*Exercise prompt*.
Return, from the listing that follows, each line containing the word "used".

── Information provided ──

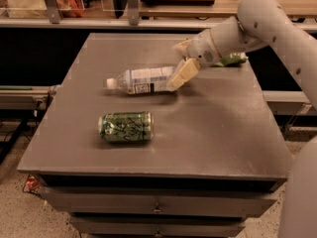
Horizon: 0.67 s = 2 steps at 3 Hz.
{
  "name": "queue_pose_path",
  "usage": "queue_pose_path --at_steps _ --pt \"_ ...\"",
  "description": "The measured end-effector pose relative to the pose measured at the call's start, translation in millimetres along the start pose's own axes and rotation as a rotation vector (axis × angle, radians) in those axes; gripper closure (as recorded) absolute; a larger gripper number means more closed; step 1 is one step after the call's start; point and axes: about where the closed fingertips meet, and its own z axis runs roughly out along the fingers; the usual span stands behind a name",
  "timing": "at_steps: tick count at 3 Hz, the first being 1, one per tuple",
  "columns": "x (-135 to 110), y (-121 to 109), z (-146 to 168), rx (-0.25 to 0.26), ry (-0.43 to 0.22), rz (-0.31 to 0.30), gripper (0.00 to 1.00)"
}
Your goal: Knock blue plastic bottle over
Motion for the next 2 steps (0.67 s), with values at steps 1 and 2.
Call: queue_pose_path --at_steps 1,2 --pt "15.0 -9.5 -55.2 0.1 -0.264 0.061 0.0" --pt "31.7 -3.0 -108.9 0.167 -0.356 0.11 0.0"
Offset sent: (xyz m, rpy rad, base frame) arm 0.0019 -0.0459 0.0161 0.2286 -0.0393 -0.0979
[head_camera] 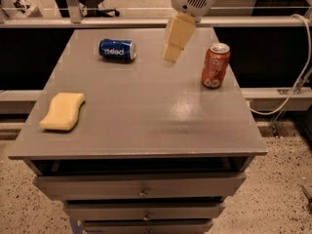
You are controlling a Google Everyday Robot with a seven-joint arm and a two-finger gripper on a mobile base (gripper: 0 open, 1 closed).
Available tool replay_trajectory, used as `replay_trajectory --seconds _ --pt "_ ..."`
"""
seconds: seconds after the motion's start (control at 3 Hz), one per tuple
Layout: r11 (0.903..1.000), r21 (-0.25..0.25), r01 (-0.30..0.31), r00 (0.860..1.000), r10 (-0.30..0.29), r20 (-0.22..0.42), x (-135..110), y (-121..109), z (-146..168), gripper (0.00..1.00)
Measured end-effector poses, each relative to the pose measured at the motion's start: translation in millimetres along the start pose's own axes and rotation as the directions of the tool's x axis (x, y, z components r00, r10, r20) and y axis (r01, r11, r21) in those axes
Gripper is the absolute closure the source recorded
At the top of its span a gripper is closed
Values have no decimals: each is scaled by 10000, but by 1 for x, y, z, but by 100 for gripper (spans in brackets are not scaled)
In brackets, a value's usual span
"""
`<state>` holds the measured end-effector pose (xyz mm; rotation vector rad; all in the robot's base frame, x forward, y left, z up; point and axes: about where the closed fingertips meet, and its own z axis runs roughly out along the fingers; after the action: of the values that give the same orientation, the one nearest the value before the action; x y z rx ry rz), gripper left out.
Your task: Place pepsi can upright
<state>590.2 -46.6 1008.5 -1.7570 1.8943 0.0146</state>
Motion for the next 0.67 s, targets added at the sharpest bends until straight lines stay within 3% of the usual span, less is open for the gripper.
replay_trajectory --seconds 0.33,0.67 --pt "9995 123 -280 9986 274 446 -15 -16 26 0" --pt "9951 245 -958 9885 923 1196 -51 -50 84 0"
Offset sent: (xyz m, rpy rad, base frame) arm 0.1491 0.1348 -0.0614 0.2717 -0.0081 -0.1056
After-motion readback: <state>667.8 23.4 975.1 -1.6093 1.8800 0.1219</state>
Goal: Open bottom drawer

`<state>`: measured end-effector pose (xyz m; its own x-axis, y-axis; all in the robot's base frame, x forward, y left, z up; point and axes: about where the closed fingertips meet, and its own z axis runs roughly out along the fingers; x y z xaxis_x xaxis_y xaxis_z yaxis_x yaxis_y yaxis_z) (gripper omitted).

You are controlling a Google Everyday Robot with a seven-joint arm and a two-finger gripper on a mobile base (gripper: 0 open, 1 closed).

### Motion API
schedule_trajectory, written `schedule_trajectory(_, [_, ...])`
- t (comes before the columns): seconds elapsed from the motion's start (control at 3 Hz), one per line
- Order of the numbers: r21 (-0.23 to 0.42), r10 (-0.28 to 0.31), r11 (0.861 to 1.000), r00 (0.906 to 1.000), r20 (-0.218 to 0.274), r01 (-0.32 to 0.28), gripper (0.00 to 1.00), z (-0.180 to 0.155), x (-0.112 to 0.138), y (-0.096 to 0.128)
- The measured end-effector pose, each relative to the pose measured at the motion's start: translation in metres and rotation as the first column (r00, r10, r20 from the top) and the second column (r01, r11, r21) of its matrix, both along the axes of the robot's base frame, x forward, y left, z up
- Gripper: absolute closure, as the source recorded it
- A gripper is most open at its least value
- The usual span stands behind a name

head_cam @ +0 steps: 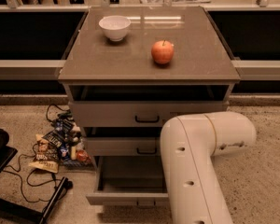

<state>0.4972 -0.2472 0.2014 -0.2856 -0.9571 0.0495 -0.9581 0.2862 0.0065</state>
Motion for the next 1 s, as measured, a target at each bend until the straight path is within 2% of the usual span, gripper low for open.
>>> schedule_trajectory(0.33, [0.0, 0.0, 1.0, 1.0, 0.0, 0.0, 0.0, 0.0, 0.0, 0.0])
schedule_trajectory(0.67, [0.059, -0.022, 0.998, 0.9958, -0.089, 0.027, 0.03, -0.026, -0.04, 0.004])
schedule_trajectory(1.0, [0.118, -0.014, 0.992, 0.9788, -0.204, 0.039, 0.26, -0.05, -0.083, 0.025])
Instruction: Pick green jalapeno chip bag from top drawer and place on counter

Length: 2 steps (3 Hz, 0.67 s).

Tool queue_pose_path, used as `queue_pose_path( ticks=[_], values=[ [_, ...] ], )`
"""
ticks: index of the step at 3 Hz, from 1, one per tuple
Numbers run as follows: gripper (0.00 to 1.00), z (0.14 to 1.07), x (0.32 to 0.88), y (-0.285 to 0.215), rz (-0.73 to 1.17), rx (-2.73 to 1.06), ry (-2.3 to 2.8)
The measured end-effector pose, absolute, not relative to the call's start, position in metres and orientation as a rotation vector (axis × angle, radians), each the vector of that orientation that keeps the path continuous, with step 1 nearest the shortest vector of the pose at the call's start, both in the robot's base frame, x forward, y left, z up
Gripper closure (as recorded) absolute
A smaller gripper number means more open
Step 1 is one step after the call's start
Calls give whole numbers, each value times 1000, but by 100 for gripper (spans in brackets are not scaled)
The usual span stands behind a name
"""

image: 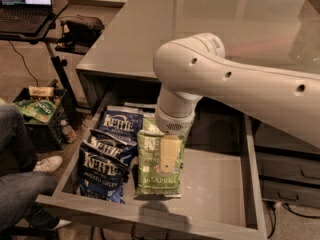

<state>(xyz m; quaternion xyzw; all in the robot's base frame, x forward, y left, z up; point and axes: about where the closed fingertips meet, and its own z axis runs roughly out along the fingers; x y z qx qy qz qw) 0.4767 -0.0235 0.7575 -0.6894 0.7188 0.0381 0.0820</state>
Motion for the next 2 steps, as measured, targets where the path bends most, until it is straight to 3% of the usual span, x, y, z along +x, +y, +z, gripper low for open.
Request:
queue_pose_path(
  ticks=[2],
  values=[
    [1,720,486,-16,213,-2090,2173]
  ],
)
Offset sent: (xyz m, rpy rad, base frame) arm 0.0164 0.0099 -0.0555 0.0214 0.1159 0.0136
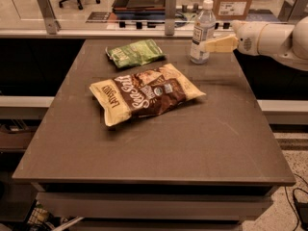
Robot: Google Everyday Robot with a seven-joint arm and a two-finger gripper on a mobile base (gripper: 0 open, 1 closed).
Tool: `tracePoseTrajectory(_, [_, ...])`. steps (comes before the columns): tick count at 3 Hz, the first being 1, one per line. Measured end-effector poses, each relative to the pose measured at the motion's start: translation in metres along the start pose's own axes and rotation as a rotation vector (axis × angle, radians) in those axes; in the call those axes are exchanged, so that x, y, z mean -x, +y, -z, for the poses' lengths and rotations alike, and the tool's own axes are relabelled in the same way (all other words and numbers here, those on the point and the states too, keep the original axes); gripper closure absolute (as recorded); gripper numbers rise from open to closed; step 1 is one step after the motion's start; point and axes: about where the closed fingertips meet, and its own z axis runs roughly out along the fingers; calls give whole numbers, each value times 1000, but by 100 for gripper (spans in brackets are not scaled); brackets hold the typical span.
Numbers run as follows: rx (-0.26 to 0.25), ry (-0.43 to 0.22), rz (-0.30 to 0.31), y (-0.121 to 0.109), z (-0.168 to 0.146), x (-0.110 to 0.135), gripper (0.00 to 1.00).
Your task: Knock blue plastic bottle over
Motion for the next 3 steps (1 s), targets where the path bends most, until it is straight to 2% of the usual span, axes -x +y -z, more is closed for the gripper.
tracePoseTrajectory(3, [37,-60,-63,-2,-41,-13,0])
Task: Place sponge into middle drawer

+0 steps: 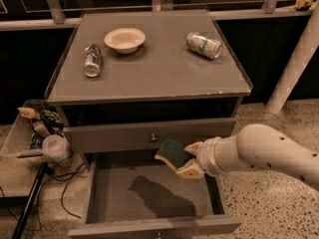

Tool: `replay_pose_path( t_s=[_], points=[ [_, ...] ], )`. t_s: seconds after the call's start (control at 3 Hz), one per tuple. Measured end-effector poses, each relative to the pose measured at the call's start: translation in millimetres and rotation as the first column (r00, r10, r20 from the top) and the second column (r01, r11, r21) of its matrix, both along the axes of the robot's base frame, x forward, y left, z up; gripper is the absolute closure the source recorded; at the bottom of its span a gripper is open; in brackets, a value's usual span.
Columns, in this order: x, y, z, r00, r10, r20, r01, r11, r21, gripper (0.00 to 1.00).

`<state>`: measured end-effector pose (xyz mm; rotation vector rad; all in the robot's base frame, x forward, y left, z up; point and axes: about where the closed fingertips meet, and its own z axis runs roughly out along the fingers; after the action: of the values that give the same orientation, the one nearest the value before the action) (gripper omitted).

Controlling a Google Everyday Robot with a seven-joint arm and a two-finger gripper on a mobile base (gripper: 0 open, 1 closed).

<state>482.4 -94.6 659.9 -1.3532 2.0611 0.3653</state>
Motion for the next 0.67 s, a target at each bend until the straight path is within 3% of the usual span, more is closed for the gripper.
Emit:
replay_pose_path(
  t_s=[0.33, 0.67],
  points=[
    [3.7, -6.1, -37.3, 0.9990, 0.044, 0.003, -0.044, 0.998, 0.041, 1.00],
    [3.7, -6.1, -37.3, 0.9990, 0.044, 0.003, -0.044, 0.998, 0.041, 1.00]
  ],
)
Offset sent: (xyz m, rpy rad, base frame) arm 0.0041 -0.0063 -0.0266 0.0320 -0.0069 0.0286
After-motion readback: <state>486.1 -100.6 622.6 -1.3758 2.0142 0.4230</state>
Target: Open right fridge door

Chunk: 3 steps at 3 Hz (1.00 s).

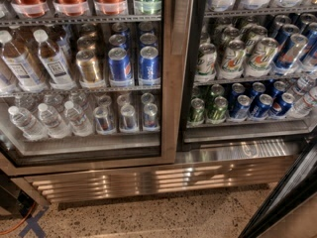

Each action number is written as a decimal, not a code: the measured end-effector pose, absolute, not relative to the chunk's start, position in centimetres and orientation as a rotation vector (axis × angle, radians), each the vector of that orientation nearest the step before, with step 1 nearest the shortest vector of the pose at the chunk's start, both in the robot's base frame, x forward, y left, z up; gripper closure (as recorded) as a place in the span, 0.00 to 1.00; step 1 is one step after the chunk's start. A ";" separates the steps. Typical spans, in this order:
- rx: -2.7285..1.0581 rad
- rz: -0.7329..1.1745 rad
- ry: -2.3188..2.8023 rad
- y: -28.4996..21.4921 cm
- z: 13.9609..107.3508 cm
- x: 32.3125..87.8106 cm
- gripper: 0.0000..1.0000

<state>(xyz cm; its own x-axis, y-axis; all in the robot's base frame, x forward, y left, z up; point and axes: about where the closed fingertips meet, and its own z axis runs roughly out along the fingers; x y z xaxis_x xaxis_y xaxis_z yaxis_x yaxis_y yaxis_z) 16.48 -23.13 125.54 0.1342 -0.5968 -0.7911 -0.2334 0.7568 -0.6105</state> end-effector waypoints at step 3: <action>-0.602 -0.550 1.368 -28.5 133.1 7.6 0.00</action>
Offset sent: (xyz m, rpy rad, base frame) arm -0.0573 -0.0420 0.0526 -0.0400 -0.1079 -0.1340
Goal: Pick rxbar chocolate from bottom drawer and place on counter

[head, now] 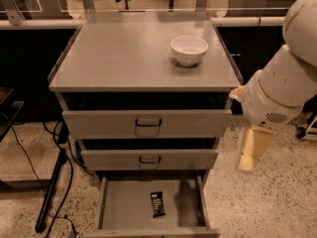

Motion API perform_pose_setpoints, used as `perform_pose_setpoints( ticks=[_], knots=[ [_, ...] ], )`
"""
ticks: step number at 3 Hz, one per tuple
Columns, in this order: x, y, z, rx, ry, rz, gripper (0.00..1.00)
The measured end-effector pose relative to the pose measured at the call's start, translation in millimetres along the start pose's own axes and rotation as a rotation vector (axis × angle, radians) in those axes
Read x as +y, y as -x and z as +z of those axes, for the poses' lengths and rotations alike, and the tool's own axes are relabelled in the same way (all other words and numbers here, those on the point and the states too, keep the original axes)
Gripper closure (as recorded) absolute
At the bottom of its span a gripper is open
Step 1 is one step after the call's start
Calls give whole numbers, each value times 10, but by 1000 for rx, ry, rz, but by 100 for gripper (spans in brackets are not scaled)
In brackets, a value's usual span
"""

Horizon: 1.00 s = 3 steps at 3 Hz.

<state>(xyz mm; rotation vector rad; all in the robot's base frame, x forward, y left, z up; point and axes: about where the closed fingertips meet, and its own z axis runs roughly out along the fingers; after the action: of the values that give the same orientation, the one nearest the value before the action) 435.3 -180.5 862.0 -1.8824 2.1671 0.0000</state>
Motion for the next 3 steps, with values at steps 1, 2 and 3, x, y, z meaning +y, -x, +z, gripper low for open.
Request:
perform_pose_setpoints(
  ticks=[1, 2, 3],
  knots=[
    [9, -2, 11, 1, 2, 0, 0],
    [103, 80, 117, 3, 37, -13, 0],
    [296, 209, 576, -28, 98, -12, 0]
  ],
)
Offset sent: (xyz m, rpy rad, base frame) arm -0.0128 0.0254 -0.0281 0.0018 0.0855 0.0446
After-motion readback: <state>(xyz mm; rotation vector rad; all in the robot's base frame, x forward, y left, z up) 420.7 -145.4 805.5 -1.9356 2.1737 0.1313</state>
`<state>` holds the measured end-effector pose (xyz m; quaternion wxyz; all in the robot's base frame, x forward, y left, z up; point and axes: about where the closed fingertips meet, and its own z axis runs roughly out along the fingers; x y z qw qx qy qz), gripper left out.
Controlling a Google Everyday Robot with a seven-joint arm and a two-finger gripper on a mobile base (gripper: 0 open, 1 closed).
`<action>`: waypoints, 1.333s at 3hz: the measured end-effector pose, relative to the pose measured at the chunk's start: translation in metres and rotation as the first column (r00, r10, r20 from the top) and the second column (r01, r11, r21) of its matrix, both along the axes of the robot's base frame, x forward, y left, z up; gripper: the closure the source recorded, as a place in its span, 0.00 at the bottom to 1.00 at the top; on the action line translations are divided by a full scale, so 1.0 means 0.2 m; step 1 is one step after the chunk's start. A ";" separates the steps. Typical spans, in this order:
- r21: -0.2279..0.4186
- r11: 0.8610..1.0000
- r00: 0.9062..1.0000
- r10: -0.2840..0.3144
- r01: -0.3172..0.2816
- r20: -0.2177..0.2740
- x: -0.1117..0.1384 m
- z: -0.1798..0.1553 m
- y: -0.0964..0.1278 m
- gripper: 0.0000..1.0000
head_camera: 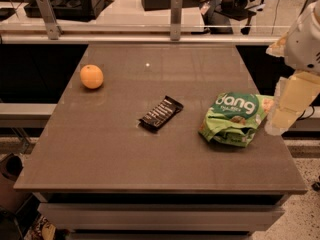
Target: Move green rice chip bag near orange
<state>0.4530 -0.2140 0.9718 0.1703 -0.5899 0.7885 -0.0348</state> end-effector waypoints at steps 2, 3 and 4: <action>0.033 0.990 0.987 -0.137 0.140 -0.083 0.12 -0.38 0.00 0.00; 0.054 0.981 0.978 -0.179 0.185 -0.107 0.14 -0.52 0.00 0.00; 0.082 0.979 0.979 -0.176 0.185 -0.103 0.18 -0.59 0.06 0.00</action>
Offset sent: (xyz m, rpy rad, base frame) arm 0.0303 -0.0052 -0.1247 0.0588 0.1303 -0.2435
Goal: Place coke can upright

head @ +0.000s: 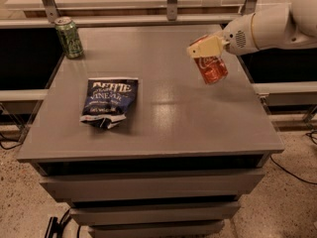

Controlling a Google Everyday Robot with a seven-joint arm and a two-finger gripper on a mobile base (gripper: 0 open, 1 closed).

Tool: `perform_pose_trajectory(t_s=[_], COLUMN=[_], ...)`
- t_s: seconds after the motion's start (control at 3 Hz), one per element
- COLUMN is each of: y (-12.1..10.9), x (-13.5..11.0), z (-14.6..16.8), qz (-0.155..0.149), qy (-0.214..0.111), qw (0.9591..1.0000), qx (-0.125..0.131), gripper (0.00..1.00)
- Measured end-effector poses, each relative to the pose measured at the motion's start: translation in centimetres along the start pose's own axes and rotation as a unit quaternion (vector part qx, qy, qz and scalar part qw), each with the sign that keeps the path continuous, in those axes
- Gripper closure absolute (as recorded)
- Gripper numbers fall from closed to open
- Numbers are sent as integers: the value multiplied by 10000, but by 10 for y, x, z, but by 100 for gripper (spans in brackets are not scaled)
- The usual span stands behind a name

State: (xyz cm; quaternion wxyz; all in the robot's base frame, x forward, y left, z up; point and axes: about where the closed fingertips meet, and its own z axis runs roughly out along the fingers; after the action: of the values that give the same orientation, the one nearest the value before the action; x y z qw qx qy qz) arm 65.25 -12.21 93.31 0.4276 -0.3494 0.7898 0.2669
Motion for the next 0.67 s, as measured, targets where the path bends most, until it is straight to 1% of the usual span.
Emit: perform_pose_trajectory(t_s=[0.33, 0.67], y=[8, 15], x=[-6, -11], z=[-1, 5], qz=[-27, -67], qy=[-765, -893], qw=[9952, 9930], qx=[-610, -765], gripper=[100, 100])
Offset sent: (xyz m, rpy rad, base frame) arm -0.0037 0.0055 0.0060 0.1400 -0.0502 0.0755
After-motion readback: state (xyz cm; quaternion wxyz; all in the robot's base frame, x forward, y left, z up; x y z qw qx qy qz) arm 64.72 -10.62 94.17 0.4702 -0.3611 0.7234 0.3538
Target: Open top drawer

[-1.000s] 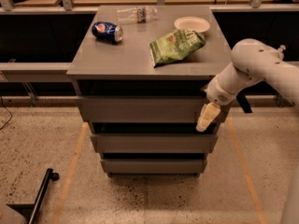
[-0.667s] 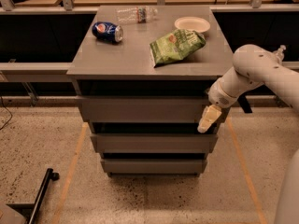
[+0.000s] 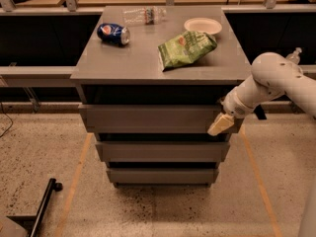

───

*Task output*.
Available tool replay_trajectory, used as `replay_trajectory --seconds _ --pt "_ ..."`
Tool queue_pose_path, used as `queue_pose_path( ticks=[_], values=[ [_, ...] ], )`
Motion API perform_pose_setpoints, used as `perform_pose_setpoints( ticks=[_], knots=[ [_, ...] ], )`

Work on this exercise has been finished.